温暖化は自然災害や生態系の変化などを引き起こしてしまい、長期的に地球規模で環境に悪影響を与えかねません。
海洋環境の保護
プラスチックは処分の過程でも環境に影響を与えますが、処分されずに投棄された場合はさらに悪影響を及ぼします。
海洋に流出したプラスチックは溶けることなく流れ続け、誤飲や負傷による生物の死傷をもたらしかねないのです。プラスチックゴミによる海洋汚染は生態系の破壊に繋がり、これまで保たれていたバランスの崩壊ももたらしかねません。
脱プラスチックに取り組むメリット
脱プラスチックは中長期的な地球環境の維持に欠かせない視点ですが、取り組むことによって個人、もしくは企業自体も恩恵を受けられます。脱プラスチックに取り組むメリットについて、個人、企業それぞれ見ていきましょう。
個人が取り組むメリット
個人が脱プラスチックの取り組みを行うことは、地球環境への配慮のみならず、自身の経済的なメリットにも繋がります。

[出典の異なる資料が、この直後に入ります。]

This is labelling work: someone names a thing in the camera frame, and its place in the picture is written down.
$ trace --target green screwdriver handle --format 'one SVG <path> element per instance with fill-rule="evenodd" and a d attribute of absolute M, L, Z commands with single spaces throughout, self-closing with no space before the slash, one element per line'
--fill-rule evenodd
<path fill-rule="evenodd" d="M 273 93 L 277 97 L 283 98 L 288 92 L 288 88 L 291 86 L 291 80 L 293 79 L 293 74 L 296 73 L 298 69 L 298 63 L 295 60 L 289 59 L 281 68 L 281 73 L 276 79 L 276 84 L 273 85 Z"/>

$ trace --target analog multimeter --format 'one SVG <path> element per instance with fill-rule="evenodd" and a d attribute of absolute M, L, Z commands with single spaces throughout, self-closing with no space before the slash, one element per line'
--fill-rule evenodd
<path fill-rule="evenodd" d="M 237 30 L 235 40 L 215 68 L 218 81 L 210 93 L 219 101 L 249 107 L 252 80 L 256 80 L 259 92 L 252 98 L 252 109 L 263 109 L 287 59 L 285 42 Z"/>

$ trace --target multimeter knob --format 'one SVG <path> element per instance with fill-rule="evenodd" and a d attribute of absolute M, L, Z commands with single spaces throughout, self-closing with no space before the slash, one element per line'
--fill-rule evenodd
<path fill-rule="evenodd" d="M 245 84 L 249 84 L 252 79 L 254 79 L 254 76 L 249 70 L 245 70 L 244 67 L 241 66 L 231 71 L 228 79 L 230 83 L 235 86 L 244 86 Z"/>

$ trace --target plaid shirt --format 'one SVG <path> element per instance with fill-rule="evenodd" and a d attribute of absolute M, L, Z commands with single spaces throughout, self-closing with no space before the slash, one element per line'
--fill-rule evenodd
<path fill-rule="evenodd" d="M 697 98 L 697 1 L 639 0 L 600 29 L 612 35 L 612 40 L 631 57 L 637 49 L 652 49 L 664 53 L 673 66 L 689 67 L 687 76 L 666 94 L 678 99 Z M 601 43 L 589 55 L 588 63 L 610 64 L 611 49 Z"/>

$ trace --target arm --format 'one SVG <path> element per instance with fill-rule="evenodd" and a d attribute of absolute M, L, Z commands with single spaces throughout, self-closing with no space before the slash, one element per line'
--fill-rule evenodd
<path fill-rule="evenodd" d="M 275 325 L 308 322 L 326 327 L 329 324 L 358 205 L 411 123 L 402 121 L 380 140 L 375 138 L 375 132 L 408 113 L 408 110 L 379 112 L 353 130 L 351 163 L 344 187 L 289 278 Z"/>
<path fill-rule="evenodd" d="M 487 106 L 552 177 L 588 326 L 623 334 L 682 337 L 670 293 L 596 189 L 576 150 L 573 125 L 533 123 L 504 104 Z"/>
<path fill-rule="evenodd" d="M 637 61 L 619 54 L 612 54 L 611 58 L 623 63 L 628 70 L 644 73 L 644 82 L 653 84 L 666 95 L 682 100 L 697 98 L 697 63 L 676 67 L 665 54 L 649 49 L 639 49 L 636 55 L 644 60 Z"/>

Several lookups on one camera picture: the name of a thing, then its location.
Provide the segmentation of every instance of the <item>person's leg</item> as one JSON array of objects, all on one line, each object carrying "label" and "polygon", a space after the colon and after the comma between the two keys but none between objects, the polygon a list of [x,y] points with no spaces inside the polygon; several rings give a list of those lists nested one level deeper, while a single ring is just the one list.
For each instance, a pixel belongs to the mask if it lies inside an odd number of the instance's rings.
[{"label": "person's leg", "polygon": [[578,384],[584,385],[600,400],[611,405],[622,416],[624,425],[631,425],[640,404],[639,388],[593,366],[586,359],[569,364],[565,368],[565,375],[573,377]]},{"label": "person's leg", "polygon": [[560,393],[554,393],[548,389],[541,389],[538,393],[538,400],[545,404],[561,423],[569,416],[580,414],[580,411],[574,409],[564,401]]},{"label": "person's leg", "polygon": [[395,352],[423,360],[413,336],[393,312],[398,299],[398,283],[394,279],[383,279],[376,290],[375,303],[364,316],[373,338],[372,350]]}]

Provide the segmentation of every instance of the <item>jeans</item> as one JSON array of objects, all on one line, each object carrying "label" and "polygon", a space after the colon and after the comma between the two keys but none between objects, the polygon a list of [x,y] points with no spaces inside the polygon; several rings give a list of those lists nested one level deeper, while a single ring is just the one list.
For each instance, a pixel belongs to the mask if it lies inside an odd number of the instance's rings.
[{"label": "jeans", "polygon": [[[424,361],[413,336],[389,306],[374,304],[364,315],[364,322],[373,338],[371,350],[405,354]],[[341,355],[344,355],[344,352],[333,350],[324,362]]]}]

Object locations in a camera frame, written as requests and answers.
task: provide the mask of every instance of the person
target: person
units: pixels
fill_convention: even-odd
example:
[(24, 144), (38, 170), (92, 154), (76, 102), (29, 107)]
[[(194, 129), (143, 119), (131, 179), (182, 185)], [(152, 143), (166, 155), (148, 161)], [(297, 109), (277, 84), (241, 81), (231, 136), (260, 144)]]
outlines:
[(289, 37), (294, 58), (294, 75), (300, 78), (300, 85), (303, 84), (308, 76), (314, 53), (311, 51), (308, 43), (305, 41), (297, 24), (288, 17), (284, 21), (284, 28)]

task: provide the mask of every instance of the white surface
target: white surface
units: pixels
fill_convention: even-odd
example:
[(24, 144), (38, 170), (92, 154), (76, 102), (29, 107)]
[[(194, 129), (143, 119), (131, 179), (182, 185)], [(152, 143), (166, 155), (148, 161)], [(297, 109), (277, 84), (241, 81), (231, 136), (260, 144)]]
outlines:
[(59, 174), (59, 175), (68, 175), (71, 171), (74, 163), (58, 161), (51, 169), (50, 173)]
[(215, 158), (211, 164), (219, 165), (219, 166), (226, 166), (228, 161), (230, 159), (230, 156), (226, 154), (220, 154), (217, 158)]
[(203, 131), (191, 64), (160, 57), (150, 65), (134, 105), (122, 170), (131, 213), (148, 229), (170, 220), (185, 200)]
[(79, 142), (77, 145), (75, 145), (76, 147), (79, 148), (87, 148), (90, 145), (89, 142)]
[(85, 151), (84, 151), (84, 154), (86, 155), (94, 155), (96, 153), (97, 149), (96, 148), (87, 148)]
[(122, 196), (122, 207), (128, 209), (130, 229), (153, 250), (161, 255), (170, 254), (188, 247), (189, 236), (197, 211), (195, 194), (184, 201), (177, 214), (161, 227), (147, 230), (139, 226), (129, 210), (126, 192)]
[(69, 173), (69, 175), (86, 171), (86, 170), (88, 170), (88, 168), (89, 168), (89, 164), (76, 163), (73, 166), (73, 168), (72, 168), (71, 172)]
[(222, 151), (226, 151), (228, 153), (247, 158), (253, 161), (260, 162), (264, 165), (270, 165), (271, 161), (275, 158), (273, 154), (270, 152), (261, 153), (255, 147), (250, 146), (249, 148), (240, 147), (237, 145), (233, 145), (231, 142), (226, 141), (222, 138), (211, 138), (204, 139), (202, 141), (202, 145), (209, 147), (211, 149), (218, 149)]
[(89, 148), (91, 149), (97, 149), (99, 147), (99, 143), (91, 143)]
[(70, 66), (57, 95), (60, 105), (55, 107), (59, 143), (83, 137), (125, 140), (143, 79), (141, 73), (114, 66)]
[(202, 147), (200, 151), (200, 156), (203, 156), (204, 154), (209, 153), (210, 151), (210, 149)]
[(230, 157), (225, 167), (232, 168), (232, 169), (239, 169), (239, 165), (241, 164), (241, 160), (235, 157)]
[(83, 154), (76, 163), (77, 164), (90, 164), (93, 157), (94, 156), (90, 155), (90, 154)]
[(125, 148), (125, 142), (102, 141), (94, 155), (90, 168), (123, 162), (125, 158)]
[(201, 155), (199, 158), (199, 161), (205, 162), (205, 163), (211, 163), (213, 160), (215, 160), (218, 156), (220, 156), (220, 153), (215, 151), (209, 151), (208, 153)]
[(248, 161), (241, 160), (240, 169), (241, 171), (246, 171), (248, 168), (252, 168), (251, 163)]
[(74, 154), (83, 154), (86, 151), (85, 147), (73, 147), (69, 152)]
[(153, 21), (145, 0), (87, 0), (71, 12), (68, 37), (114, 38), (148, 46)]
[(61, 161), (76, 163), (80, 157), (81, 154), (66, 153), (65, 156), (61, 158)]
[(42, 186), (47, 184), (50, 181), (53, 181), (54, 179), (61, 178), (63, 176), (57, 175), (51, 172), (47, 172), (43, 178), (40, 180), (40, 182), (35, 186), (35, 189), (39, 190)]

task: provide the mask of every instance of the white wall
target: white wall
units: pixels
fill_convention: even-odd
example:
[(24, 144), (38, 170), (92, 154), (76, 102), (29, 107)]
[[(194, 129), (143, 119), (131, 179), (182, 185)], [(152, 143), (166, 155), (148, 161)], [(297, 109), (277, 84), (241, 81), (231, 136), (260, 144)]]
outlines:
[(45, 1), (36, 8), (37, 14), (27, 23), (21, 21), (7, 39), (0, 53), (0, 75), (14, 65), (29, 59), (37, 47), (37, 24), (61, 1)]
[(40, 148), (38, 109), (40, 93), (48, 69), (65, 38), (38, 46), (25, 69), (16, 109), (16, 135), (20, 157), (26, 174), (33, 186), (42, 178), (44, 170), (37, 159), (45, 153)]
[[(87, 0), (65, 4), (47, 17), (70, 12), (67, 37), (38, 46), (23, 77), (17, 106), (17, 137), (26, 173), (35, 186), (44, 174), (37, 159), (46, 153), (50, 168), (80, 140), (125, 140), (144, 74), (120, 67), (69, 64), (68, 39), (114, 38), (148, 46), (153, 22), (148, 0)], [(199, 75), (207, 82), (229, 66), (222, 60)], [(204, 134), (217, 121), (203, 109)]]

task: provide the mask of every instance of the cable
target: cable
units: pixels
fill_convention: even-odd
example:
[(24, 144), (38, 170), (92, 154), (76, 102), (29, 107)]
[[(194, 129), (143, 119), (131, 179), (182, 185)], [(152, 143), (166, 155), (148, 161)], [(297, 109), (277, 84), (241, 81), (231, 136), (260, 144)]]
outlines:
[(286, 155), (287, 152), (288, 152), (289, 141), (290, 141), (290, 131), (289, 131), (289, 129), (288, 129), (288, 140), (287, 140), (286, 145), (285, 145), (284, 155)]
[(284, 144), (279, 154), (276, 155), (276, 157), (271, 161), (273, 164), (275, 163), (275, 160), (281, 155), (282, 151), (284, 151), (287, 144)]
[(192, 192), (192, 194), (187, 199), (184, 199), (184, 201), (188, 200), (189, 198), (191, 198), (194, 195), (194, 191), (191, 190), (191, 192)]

例えば、マイバッグの購入に1,000円程度かかったとしても、1枚5円のレジ袋の購入が抑えられるとなると200回の買い物で元が取れることになります。コンビニなどでの小さな買い物も含めると、1年で200回以上買い物をすることも珍しくはないでしょう。バッグを数年間使うとして、買い換えるまで年間で1,000円のコストメリットがあります。
マイボトルの持ち歩きはさらに大きな節約効果を生みます。自動販売機で缶やペットボトルの飲み物を購入すると1回100円〜200円程度の費用がかかりますが、自宅でパックのお茶を作れば、ボトル1杯の飲み物のコストはせいぜい数十円程度。マイボトルの購入に2,000~3,000円程度かかるとしても毎日の積み重ねとなると年間で数万円単位のコストメリットが出ます。
企業が取り組むメリット
企業が脱プラスチックに取り組む効果としては、短期的には企業イメージの向上、長期的には持続可能な経済活動に取り組めることが挙げられます。
脱プラスチックへの各企業の取り組みが期待されつつある中で、注目を浴びるような取り組みを実施することは企業イメージの向上に直結するのです。場合によってはニュースバリューを獲得し、知名度が向上することで利益に直結することもあるでしょう。
また、短期的に利益を上げることよりも、環境への配慮を行い持続可能な形で経済活動を行う方が、長期に渡ってトータルで利益を上げ続けられる可能性は高まります。
短期的な目線で自社の目先の利益だけを追及するよりも、長期的な目線で地球全体のことを考えて動く方が、かえって利益をあげられる可能性も十分に考えられます。
無理なく脱プラスチックに取り組むために
脱プラスチックには一時的にではなく、長期的に取り組む必要があります。そのため、無理のない範囲で継続する姿勢が重要なのです。
脱プラスチックに無理のない範囲で取り組み続けるためのポイントについて解説します。
できることから少しずつ取り組む
無理のない範囲で、できることから少しずつ取り組むことが重要です。
例えば個人の場合、脱プラスチックの取り組みのためにすぐにあらゆる生活様式を一変させるのは大きなストレスを伴います。自分の我慢や努力が無意味に感じると、元に戻してその後の取り組みにも消極的になってしまうかもしれません。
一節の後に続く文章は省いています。